Outside factors that can influence the hydrograph response include temperature, type of precipitation, precipitation timing, and precipitation intensity. Like the drainage basin polygon data, this precipitation information is generally not available through the dataRetrieval functions and will have to come from another source.
As an example of how drainage basin area and land use influences streamflow, let’s look at data from streamgages in the three Milwaukee-area rivers: the Milwaukee, Menomonee and Kinnickinnic.
First, let’s set up the streamgage information and import the shapefiles for the drainage basins.
rivercodes <- c("04087000","04087120","04087159")
MKEbasin <- readOGR("shpfls\\mkebasin\\mkeatEstabrook\\globalwatershed.shp", layer = "globalwatershed", GDAL1_integer64_policy = TRUE)

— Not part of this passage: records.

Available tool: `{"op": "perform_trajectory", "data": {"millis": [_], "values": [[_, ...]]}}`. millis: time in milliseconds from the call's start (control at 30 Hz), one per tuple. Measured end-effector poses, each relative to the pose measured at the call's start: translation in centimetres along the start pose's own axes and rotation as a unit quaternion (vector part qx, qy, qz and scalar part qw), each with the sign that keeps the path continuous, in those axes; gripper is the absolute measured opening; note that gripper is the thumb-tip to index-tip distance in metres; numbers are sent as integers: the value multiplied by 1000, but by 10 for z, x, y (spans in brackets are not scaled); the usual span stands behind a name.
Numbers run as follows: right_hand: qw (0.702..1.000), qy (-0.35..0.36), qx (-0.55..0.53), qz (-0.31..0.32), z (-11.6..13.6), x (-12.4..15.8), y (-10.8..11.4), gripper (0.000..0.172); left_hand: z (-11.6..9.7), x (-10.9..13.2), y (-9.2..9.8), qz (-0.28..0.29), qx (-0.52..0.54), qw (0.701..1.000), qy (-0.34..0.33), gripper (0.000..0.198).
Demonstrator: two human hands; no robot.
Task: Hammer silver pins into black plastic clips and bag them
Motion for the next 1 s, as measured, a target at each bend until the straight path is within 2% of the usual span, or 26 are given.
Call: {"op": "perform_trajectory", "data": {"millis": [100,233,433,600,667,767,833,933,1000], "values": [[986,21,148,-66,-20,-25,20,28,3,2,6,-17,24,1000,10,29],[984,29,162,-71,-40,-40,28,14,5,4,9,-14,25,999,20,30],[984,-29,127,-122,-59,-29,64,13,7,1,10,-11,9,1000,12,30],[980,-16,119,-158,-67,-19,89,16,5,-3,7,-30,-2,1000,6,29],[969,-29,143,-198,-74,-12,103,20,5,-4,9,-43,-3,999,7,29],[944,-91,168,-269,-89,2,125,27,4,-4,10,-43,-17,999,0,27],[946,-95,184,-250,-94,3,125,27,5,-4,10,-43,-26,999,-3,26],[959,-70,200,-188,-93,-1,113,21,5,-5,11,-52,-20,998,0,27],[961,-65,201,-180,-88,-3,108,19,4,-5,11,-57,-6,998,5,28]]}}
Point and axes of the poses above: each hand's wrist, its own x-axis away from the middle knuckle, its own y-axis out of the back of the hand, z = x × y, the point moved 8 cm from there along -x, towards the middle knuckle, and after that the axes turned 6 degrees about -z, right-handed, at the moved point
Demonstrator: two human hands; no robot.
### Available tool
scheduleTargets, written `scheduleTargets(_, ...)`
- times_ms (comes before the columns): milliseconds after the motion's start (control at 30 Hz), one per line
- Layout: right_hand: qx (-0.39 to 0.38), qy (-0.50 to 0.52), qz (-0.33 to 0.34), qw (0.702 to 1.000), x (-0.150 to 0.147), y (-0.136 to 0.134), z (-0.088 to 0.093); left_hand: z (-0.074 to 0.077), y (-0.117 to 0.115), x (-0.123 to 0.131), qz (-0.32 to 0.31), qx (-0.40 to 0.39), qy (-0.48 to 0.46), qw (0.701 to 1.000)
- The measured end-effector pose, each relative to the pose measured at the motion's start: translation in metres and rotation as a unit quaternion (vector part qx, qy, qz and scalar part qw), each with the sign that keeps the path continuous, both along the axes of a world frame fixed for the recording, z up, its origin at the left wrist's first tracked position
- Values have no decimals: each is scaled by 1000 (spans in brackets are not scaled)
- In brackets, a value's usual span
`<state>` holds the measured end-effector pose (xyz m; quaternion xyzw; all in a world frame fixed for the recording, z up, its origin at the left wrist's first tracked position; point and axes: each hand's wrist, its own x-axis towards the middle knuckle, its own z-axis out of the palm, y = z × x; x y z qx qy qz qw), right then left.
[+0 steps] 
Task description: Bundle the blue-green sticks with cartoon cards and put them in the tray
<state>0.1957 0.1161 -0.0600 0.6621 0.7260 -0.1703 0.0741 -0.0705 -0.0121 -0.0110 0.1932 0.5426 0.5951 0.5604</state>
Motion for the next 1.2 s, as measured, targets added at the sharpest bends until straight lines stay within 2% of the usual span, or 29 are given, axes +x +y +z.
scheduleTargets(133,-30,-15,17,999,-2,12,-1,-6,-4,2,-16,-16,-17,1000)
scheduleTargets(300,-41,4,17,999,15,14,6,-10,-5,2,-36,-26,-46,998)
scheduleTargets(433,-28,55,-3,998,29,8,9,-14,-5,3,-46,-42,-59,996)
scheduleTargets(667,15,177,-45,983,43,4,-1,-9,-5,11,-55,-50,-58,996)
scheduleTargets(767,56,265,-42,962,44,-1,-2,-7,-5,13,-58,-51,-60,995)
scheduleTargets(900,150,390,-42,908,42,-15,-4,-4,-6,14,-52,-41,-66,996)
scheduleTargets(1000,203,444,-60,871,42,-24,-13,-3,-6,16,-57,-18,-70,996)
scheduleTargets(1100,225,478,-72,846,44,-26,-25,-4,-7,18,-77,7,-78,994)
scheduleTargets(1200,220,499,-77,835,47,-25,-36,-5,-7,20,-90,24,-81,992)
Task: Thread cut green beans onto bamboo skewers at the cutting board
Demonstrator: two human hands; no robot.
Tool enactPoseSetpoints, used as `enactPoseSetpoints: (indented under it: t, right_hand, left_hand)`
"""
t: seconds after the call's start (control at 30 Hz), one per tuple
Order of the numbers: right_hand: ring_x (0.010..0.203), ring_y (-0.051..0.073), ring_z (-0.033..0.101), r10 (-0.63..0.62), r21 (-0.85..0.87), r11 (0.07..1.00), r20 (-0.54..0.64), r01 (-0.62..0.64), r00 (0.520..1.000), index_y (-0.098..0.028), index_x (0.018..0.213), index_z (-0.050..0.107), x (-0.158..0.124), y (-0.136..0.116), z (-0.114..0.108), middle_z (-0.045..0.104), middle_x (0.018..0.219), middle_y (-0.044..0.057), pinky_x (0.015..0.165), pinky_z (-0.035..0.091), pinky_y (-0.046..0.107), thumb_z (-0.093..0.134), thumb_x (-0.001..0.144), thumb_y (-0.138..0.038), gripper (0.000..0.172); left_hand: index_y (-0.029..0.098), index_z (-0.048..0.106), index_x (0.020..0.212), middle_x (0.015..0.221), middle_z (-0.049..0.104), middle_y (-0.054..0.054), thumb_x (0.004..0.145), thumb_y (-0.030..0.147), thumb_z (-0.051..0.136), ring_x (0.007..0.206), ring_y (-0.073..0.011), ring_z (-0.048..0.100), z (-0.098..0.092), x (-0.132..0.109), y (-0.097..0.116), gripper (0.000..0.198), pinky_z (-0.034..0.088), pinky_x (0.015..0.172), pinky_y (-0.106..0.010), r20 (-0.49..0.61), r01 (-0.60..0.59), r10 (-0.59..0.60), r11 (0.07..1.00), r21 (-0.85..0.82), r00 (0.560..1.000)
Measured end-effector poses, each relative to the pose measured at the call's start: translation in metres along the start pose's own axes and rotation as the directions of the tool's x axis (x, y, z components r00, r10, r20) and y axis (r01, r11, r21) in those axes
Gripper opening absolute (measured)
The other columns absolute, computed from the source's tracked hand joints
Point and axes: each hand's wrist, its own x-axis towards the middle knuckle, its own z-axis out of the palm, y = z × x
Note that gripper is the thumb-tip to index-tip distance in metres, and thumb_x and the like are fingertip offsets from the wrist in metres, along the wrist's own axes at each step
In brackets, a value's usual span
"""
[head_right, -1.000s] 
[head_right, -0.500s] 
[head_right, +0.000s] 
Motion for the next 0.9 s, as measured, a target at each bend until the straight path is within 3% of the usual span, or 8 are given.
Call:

MNEbasin <- readOGR("shpfls\\mkebasin\\menoatTosa\\globalwatershed.shp", layer = "globalwatershed", GDAL1_integer64_policy = TRUE)
KKbasin <- readOGR("shpfls\\mkebasin\\kkat11th\\globalwatershed.shp", layer = "globalwatershed", GDAL1_integer64_policy = TRUE)
Then let’s plot the drainage basins on a map to see how they compare:
rivsmap <- leaflet()
rivsmap <- setView(rivsmap, lng=-88.033143, lat = 43.091546, zoom=10)
rivsmap <- addTiles(rivsmap)
rivsmap <- addPolygons(rivsmap, data=MKEbasin)
rivsmap <- addPolygons(rivsmap, data=MNEbasin, color = "#914285")
rivsmap <- addPolygons(rivsmap, data=KKbasin, color = "#160042")
rivsmap <- addMarkers(rivsmap, lng = -87.909, lat = 43.09998, popup="Milwaukee River at Estabrook Park")
rivsmap <- addMarkers(rivsmap, lng = -87.9998, lat = 43.04544, popup="Menomonee at Wauwatosa")
rivsmap <- addMarkers(rivsmap, lng = -87.92643, lat = 42.99733, popup="Kinnickinnic at 11th St")
rivsmap
It is clear from the map that the MIlwaukee drainage basin is the largest, followed by the Menomonee and Kinnickinnic drainage basins.
Next, let’s pull the data for each of the streamgages and see how their hydrographs look for a single storm:
First, we’ll pull the data using the dataretrieval tool.
rivsdata <- readNWISuv(c(rivercodes), parameterCd = '00060' ,"2017-06-02","2017-06-05")
rivsdata <- renameNWISColumns(rivsdata)
Next, we’ll use a for-loop to use the site codes to add site names in a new column. In order for the if-statements to work, the site_no column has to be changed to integer-type values.
rivsdata$site_no <- as.integer(rivsdata$site_no)
for(i in 1:nrow(rivsdata)){
if (rivsdata$site_no[i] == 04087000){
rivsdata$site_name[i] <- "Milwaukee"
rivsdata$drgarea[i] <- 1306.80
} else if (rivsdata$site_no[i] == 04087120){
rivsdata$site_name[i] <- "Menomonee"
rivsdata$drgarea[i] <- 231.09
} else{
rivsdata$site_name[i] <-"Kinnickinnic"
rivsdata$drgarea[i] <- 34.70
}}
Next, we’ll graph the data. When each river is on the same graph.
Instead of putting the data on the same graph, we’ll stack them using the
facet_grid function. We will also use the scales option to allow the graphs to have an inconsistent scale. Instead of comparing the exact discharge values, this graphic is better for comparing the shapes of the hydrographs.